Electra n’est pas coté et ne fournit guère de chiffres sur l’exploitation de ses bornes, hormis le nombre de stations (395 en Europe, dont 81 en Belgique) et le taux d’occupation moyen des stations : de 10% à 15%. Pour se faire une idée de ce qu’une station peut représenter, on peut se reporter aux données publiées récemment par Fastned, opérateur néerlandais de bornes rapides, un des rares cotés en Bourse.
En 2024, une station Fastned générait un revenu moyen de 325.000 euros avec une marge brute de 244.000 euros (48 cents par kWh), qui n’inclut pas les amortissements, avec un taux d’occupation de 14,9%. L’activité reste encore déficitaire pour Fastned, car actuellement les investissements sont considérables (plus de 700.000 euros par station). La plupart des réseaux de recharge rapide sont actuellement en perte.
Le fort potentiel du marché belge
Le marché belge est, après la France, celui qui attire le plus Electra. Il a un potentiel important, avec la progression des immatriculations des voitures électriques : + 35% en 2024, contre une stagnation en France et un recul en Allemagne.

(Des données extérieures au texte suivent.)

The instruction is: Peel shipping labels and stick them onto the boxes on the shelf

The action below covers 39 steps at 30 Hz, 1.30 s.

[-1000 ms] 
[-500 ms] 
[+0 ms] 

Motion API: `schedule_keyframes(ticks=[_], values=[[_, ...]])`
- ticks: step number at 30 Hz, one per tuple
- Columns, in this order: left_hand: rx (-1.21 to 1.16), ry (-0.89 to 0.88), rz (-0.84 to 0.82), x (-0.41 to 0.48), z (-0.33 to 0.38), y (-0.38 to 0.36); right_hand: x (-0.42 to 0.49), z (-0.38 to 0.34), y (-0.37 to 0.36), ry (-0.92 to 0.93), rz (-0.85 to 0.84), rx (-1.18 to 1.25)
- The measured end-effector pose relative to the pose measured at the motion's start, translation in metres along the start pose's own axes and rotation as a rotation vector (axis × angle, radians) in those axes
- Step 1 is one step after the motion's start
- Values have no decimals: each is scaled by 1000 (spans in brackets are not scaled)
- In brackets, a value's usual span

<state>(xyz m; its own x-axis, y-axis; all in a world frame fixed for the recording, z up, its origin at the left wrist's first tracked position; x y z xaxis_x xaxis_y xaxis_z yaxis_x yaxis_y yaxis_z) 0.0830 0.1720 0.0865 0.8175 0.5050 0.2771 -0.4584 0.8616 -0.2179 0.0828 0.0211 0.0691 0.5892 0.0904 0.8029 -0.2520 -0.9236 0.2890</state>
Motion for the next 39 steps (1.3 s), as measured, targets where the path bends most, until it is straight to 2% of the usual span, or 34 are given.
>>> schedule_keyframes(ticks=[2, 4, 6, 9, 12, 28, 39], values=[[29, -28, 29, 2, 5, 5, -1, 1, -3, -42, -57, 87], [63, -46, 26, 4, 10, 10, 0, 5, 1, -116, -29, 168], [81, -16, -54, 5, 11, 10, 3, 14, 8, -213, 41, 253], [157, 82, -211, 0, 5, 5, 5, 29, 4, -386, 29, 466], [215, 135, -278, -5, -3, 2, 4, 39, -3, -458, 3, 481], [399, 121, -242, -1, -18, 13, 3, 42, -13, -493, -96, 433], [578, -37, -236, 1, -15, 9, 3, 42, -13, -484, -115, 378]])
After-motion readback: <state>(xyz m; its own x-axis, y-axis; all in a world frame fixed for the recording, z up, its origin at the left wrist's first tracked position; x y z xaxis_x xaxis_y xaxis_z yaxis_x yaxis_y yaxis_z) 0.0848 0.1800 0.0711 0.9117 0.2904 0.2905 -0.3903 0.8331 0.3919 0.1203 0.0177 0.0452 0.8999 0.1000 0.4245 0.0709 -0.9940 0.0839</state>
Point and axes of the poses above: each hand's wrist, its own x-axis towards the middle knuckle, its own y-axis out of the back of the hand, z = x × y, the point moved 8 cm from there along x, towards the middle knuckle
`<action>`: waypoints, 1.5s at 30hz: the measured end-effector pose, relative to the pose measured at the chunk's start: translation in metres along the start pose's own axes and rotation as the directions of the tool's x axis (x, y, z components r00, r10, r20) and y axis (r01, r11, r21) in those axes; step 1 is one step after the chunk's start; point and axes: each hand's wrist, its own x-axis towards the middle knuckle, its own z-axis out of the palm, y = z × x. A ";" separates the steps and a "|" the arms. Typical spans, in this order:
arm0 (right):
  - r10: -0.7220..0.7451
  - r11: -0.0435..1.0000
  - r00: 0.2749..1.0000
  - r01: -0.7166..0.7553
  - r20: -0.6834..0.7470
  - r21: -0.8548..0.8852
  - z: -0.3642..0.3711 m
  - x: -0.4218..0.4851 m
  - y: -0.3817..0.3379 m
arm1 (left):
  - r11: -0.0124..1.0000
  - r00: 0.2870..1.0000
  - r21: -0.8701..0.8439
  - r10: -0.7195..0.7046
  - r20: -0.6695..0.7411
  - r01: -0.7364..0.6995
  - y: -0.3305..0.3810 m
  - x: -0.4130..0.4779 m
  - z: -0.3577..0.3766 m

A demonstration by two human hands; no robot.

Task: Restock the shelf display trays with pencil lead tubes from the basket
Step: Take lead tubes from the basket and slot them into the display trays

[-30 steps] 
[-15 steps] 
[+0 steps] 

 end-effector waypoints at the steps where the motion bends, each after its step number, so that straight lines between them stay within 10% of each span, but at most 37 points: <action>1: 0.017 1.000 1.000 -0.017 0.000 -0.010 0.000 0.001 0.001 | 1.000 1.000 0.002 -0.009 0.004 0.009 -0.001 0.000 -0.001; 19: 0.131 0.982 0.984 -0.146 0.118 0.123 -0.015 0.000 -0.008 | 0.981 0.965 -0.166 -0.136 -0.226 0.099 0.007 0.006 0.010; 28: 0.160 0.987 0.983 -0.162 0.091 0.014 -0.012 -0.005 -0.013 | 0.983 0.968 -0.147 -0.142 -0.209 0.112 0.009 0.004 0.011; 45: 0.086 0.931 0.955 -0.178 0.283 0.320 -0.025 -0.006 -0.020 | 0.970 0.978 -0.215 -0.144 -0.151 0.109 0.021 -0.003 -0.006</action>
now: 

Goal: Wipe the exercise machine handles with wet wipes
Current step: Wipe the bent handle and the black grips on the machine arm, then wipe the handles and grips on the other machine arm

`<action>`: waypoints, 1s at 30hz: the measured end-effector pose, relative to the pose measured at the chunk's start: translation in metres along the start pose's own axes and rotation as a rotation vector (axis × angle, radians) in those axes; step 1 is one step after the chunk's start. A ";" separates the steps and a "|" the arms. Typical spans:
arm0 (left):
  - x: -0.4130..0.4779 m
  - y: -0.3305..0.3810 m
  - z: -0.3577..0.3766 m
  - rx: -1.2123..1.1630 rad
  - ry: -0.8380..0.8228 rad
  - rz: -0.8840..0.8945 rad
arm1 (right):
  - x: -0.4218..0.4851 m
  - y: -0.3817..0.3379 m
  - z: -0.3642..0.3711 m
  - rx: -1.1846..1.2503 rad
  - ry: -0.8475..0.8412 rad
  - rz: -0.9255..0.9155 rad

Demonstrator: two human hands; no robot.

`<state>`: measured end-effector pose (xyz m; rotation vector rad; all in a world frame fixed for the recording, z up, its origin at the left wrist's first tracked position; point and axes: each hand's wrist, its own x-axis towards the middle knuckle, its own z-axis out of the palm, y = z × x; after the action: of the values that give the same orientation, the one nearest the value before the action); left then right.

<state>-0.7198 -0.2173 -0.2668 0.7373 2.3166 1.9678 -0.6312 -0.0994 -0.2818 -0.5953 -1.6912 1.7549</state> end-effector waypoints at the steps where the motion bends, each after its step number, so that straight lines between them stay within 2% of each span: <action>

Louis-Charles Mosseray, le CEO pour le marché belge, avance aussi vite que possible, malgré les formalités techniques et administratives. Il faut “entre 6 et 9 mois”, dit-il, pour ouvrir une station. “Nous signons avec les enseignes (Delhaize, Quick, etc.) des accords à long terme, d’au moins 20 ans si possible, qui prévoient le paiement d’un montant pour l’occupation de places sur le parking, et un partage de recettes variable selon les contrats”, ajoute-t-il.
Les commerces sont ouverts à ces équipements qui peuvent à la fois fidéliser leur clientèle et générer des revenus supplémentaires. Nous avons contacté un franchisé Delhaize, Vincent Duchateau, à Frasnes-lez-Anvaing où deux bornes Electra sont en cours d’installation, dans une zone pauvre en charges rapides. Il voit ce type d’équipement d’un bon œil, surtout que l’accord-cadre avec Delhaize prévoit à terme une intégration dans le programme de fidélité de l’enseigne (carte Super+), ce qui devrait être fait d’ici fin 2025 selon Electra. Charger rapportera des points. “Cela nous permet d’avoir un service de recharge pour nos clients sans devoir nous-mêmes être confrontés aux travaux d’installation et de maintenance, c’est un métier très spécifique.” Le partenariat est organisé par le groupe Delhaize, les bornes sont installées à la demande des franchisés.
“Il faudrait parvenir à charger de 10 à 80% en 15 ou 20 minutes, ça changerait les choses pour les utilisateurs.” – Aurélien de Meaux, CEO d’Electra
Des batteries à 800 volts
Le grand regret d’Aurélien de Meaux, CEO d’Electra ? Que la majorité des voitures électriques ne chargent pas assez vite. Les bornes d’Electra affichent des vitesses de 300 ou 400 kW, mais les voitures n’arrivent généralement pas à ces vitesses. La puissance descend très vite sous les 100 kW. L’équipement du véhicule définit la vitesse de charge effective. Par ailleurs, en charge rapide, à courant continu, la vitesse décroît à mesure que le batterie se remplit.“Il faudrait parvenir à charger de 10 à 80% en 15 ou 20 minutes, ça changerait les choses pour les utilisateurs, au lieu de 40-45 minutes comme c’est généralement le cas aujourd’hui.” La solution ? “Que les constructeurs passent à des batteries à 800 volts, qui se rechargent plus vite”, comme le font déjà Porsche, Hyundai ou Audi. Mais cela coûte : environ 1.000 euros par voiture, d’où la lenteur de l’évolution. Il l’écrit sur LinkedIn : “The EV charging experience is still not there”.
(*) Données de l’European Alternative Fuel Observatory, avec une année 2024 arrêtée fin novembre, pour les bornes conformes aux normes AFIR (Réglementation européenne sur les infrastructures de carburants alternatifs). Le nombre de points de charge rapide (prises) est passé de 227 en 2020 à 3.105 en 2024.